I'll fully agree that you've got to be careful here, but think of the damage whacking a wheel repeatedly with a 20# sledge can do. Get my drift?


----------



## coldcoffee (Jul 17, 2008)

The heavier the hammer the better. Not saying a 5# won't work, but I can usually pop a steel rim w/ about 3-5 wacks.


----------



## coldcoffee (Jul 17, 2008)

Too Stroked;1320673 said:


> I'll fully agree that you've got to be careful here, but think of the damage whacking a wheel repeatedly with a 20# sledge can do. Get my drift?
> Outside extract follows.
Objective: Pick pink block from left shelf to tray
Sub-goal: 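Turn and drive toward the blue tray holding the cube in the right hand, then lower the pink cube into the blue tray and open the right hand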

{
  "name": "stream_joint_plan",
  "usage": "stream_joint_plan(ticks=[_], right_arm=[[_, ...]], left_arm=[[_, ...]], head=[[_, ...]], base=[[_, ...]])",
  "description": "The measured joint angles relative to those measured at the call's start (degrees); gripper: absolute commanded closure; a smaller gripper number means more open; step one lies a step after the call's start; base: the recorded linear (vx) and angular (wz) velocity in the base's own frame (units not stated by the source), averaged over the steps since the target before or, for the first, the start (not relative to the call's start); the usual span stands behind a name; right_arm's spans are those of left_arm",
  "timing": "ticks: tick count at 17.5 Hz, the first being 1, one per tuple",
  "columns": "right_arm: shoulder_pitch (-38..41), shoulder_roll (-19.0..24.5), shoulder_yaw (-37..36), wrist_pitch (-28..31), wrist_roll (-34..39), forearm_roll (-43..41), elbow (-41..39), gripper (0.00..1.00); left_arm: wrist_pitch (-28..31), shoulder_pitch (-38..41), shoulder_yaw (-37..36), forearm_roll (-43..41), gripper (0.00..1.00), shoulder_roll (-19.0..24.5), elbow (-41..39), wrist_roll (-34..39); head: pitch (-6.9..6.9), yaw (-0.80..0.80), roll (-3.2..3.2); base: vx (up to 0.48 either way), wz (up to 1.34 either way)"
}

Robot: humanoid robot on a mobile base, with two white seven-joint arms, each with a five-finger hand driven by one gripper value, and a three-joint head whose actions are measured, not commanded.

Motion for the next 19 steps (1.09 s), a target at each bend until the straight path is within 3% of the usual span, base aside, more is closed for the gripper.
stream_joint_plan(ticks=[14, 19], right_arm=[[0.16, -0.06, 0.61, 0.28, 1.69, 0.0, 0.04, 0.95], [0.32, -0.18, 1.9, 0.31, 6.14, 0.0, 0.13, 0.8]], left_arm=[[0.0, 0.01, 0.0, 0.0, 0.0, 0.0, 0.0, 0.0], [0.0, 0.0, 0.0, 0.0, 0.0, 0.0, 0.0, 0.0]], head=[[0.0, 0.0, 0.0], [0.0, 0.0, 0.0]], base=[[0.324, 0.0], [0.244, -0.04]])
For myself, I find that the less number of strikes the better. Smaller hammers can require a lot more strikes, then those strikes tend to get sloppy. Unless your on a lift, it's a bit awkward of a swing.


----------



## rick502 (Jan 5, 2011)

I use a 4 pounder and start in near the hub. If that doeasnt get it I rotate the tire while striking the bead. Never had to use more than that. Insert your own size joke here.


----------



## cosgo (Jan 8, 2010)

Get a big sledge like others said. Also, If you're careful, you can add some heat to it. If you havent done it before, then i dont recommend it.... and again, add some antiseize before putting it back together - apply right to the face of the hub.


----------



## Motorman 007 (Jan 11, 2005)

Way back I had a job in the tire changing section of the automotive department at Lechmere. (yes, way back when!!) When we had the situation described we would take another mounted tire and throw it, like a frisbee, on it's side, directly at the bottom of the tire that was frozen on the hub. The frozen on tire needs to be about 3 inches off the ground. 9 times out of 10, the force would snap it loose. Sounds stupid but it works.....


----------



## BlizzardBeater (Aug 29, 2010)

Do not run the truck with loose lug nuts, trust me. I've seen people do this. You more than likely will not hurt yourself, but I have replaced studs before for people because the wheel did pop loose and sheer the studs. A very large sledge, like a 20#, to the back of the rim will get it off. If they are alloy rims or you are concerned about damaging them, stand a block of wood up against the back of the rim and hit that. They key to this is not to be gentle, you really need to wail on it.


----------



## MikeRi24 (Dec 21, 2007)

CRC Aerosol makes something called Freeze Off or Freeze Your Nuts Off...something like that.It makes some kind of chemical reaction with metal and rust that makes it so cold it supposedly breaks the rust and frees things up. It works great I use it all the time for extremely rusted bolts. Anyway, it comes with e spray needle, use that and stick it right down in between the wheel spokes and soak it around the studs or as close as you can get. blast the outside of the studs and around the center ole as well. You spray it on steady (use a lot of it) and let it soak for a couple min and the whack the tire (not the rim) with a dead-blow hammer. Should pop it off. When I was an oil change monkey at a Chevy dealer a few years ago, we used to do that routine with great success.


----------



## mayhem (Aug 25, 2006)

Soak it overnight from the backside and then smack a block of wood thats held up to the bacside edge of the rim. I would not advise hitting the rim directly with a sledgehammer. Too risky of either bending the lip or cracking it if they're alloys.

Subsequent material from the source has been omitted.